What this task involves
With the records in front of you, set every one of them down exactly.

Exercise material

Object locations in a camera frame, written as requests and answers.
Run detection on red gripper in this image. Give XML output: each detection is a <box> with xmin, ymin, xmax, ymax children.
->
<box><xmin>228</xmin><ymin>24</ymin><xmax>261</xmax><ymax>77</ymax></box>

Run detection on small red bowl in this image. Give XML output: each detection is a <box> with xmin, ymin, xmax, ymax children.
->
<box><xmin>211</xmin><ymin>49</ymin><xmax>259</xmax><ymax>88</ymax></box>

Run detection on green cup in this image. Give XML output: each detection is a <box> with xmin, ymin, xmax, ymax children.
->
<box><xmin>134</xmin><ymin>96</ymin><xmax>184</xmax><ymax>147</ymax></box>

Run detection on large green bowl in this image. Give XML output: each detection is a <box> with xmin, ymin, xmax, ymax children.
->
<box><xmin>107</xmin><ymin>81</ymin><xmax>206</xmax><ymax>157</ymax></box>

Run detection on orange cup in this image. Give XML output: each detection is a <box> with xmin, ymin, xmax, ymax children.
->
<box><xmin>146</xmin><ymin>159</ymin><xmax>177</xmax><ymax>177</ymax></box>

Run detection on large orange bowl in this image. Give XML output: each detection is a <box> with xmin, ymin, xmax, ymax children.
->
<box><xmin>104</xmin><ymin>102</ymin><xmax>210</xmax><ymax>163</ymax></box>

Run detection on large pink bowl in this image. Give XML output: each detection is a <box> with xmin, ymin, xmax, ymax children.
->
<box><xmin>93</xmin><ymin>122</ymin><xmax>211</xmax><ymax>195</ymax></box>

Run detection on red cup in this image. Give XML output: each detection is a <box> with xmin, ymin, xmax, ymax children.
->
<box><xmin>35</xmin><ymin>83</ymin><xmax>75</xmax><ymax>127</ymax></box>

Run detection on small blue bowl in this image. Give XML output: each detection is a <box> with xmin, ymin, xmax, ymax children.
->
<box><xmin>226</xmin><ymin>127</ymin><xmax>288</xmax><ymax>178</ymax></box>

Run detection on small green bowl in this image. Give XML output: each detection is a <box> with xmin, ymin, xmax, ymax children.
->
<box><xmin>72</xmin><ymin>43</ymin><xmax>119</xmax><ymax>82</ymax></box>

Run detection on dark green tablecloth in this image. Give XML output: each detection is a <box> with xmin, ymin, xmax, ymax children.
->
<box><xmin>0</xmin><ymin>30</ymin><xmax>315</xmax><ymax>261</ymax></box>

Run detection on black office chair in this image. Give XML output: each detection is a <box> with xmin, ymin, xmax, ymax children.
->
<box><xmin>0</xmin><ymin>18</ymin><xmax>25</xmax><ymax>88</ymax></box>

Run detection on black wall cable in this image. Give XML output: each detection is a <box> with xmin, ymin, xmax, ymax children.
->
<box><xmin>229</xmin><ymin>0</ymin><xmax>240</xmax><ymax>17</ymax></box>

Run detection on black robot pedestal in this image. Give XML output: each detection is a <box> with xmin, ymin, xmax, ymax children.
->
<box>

Output below
Object locations in a camera frame, written as requests and answers.
Run detection on red gripper in this image. Give XML output: each detection is a <box> with xmin, ymin, xmax, ymax children.
->
<box><xmin>228</xmin><ymin>24</ymin><xmax>261</xmax><ymax>77</ymax></box>

Run detection on small red bowl in this image. Give XML output: each detection is a <box> with xmin, ymin, xmax, ymax children.
->
<box><xmin>211</xmin><ymin>49</ymin><xmax>259</xmax><ymax>88</ymax></box>

Run detection on green cup in this image. Give XML output: each detection is a <box> with xmin, ymin, xmax, ymax children.
->
<box><xmin>134</xmin><ymin>96</ymin><xmax>184</xmax><ymax>147</ymax></box>

Run detection on large green bowl in this image. Give XML output: each detection is a <box> with xmin, ymin, xmax, ymax children.
->
<box><xmin>107</xmin><ymin>81</ymin><xmax>206</xmax><ymax>157</ymax></box>

Run detection on orange cup in this image. Give XML output: each detection is a <box> with xmin, ymin, xmax, ymax children.
->
<box><xmin>146</xmin><ymin>159</ymin><xmax>177</xmax><ymax>177</ymax></box>

Run detection on large orange bowl in this image. Give XML output: each detection is a <box> with xmin, ymin, xmax, ymax children.
->
<box><xmin>104</xmin><ymin>102</ymin><xmax>210</xmax><ymax>163</ymax></box>

Run detection on large pink bowl in this image. Give XML output: each detection is a <box> with xmin, ymin, xmax, ymax children.
->
<box><xmin>93</xmin><ymin>122</ymin><xmax>211</xmax><ymax>195</ymax></box>

Run detection on red cup in this image. Give XML output: each detection is a <box> with xmin, ymin, xmax, ymax children.
->
<box><xmin>35</xmin><ymin>83</ymin><xmax>75</xmax><ymax>127</ymax></box>

Run detection on small blue bowl in this image. Give XML output: each detection is a <box> with xmin, ymin, xmax, ymax children.
->
<box><xmin>226</xmin><ymin>127</ymin><xmax>288</xmax><ymax>178</ymax></box>

Run detection on small green bowl in this image. Give XML output: each detection is a <box> with xmin, ymin, xmax, ymax children.
->
<box><xmin>72</xmin><ymin>43</ymin><xmax>119</xmax><ymax>82</ymax></box>

Run detection on dark green tablecloth in this image. Give XML output: each detection is a <box> with xmin, ymin, xmax, ymax children.
->
<box><xmin>0</xmin><ymin>30</ymin><xmax>315</xmax><ymax>261</ymax></box>

Run detection on black office chair in this image. Give XML output: each detection is a <box> with xmin, ymin, xmax, ymax children.
->
<box><xmin>0</xmin><ymin>18</ymin><xmax>25</xmax><ymax>88</ymax></box>

Run detection on black wall cable in this image. Give XML output: each detection is a <box> with xmin, ymin, xmax, ymax children.
->
<box><xmin>229</xmin><ymin>0</ymin><xmax>240</xmax><ymax>17</ymax></box>

Run detection on black robot pedestal in this image. Give XML output: each detection is a <box> with xmin, ymin, xmax, ymax children.
->
<box>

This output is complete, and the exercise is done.